Question about Reduction

The length of elements should be 2^n

What if the length is odd or other number such as 15,60,etc.

For example:
float array[100] = {1,2,3,4,5…100};
I’d like to get the sum of this array.
But the available SDK example just provide the situation when the the length of array is 2^n, not support odd.

Maybe you can give some more information about what you are trying to achieve here?

I wondered is there any efficient and best kernel-way to get the sum of the array above?


often you just add additional zeros, so if your array is of 100 elements, add 128 elements. where 28 elements would be zero. In some cases it’s faster to add 128 numbers than to add 100 elements with a lot of additional code that complicates parallel algorithm ;-)

Another option is to add the data size as a parameter to the kernel, then add an if statement inside the kernel so to only read from values inside the array. For example, in the first reduce kernel from the SDK:

__global__ void

reduce0(int *g_idata, int *g_odata, const unsigned int size)

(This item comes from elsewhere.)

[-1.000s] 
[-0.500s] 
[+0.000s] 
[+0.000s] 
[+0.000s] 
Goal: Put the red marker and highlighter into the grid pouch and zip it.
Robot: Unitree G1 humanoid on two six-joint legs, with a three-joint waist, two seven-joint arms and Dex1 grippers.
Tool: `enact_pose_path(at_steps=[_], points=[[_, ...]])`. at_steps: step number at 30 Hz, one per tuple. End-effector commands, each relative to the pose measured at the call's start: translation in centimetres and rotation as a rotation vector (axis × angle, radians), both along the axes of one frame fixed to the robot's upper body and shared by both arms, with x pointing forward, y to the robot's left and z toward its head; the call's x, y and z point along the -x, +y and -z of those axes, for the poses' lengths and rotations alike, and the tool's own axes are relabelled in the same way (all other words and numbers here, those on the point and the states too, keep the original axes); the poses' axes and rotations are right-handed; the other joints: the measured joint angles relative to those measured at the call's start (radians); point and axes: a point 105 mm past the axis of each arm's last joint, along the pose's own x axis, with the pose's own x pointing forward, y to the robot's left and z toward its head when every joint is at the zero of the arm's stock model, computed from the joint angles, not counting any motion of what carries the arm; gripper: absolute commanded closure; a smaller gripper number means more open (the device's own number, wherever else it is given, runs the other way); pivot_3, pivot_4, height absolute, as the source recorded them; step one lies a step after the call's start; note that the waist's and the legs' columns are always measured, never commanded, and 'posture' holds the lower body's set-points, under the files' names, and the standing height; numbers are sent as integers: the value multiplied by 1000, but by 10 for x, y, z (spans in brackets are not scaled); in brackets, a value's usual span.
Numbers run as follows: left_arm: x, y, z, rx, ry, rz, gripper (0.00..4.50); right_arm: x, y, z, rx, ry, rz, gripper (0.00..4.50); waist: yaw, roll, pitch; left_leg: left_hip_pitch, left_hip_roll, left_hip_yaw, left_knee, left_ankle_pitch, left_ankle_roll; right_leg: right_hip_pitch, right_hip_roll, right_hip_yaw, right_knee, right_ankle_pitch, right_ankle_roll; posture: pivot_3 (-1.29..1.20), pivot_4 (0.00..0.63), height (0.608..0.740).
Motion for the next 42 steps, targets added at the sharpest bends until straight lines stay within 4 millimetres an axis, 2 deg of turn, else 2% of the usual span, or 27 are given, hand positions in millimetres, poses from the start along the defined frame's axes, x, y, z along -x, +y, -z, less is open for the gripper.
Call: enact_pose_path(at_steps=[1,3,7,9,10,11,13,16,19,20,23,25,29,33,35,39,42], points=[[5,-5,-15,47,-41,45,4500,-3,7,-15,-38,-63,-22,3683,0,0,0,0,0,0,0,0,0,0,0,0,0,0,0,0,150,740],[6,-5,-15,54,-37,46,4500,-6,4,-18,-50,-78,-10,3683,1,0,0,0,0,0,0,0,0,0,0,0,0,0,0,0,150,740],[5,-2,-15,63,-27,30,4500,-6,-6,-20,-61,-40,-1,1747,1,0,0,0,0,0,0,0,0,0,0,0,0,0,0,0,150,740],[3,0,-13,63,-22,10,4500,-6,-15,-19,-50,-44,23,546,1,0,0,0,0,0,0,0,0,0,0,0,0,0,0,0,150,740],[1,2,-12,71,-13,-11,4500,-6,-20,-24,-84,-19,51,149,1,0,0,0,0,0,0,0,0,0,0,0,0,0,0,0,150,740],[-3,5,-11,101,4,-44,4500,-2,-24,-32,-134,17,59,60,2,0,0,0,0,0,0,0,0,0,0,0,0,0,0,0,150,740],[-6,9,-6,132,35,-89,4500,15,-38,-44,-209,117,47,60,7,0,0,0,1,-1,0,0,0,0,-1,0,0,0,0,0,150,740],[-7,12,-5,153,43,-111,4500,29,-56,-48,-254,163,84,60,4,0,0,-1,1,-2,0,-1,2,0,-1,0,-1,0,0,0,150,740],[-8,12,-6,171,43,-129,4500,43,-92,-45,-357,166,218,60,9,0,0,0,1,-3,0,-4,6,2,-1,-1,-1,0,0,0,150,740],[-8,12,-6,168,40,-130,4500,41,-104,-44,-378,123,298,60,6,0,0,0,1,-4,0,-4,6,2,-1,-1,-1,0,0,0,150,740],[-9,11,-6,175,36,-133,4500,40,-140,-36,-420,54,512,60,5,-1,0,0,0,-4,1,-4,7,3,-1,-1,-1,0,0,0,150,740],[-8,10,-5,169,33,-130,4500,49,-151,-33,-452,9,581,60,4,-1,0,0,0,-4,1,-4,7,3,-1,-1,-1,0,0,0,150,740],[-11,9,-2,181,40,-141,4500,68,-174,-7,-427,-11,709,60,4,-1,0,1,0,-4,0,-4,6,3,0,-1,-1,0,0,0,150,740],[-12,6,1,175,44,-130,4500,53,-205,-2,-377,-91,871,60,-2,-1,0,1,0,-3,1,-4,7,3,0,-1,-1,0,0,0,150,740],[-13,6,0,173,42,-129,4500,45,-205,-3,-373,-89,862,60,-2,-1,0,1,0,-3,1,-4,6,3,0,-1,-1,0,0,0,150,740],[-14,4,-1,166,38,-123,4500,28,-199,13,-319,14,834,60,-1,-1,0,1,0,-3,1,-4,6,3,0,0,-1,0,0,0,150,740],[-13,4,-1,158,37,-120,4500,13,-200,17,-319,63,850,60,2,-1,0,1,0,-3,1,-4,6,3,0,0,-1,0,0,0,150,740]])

    extern __shared__ int sdata[];

   // load shared mem

    unsigned int tid = threadIdx.x;

    unsigned int i = blockIdx.x*blockDim.x + threadIdx.x;

    sdata[tid] = (i < size) ? g_idata[i] : 0;                         // <---this line changed


   // do reduction in shared mem

    for(unsigned int s=1; s < blockDim.x; s *= 2) {

        // modulo arithmetic is slow!

        if ((tid % (2*s)) == 0) {

            sdata[tid] += sdata[tid + s];




   // write result for this block to global mem

    if ((i < size) && (tid == 0)) g_odata[blockIdx.x] = sdata[0];               // <---this line changed


You also need to change the code calling the kernel to launch enough blocks to cover the entire array.

(This is just to illustrate the basic idea - I haven’t compiled or tested this, but I use a similar method in parts of my code.)

Thank you for your excellent answers supposed to be helpful.

I will have a try.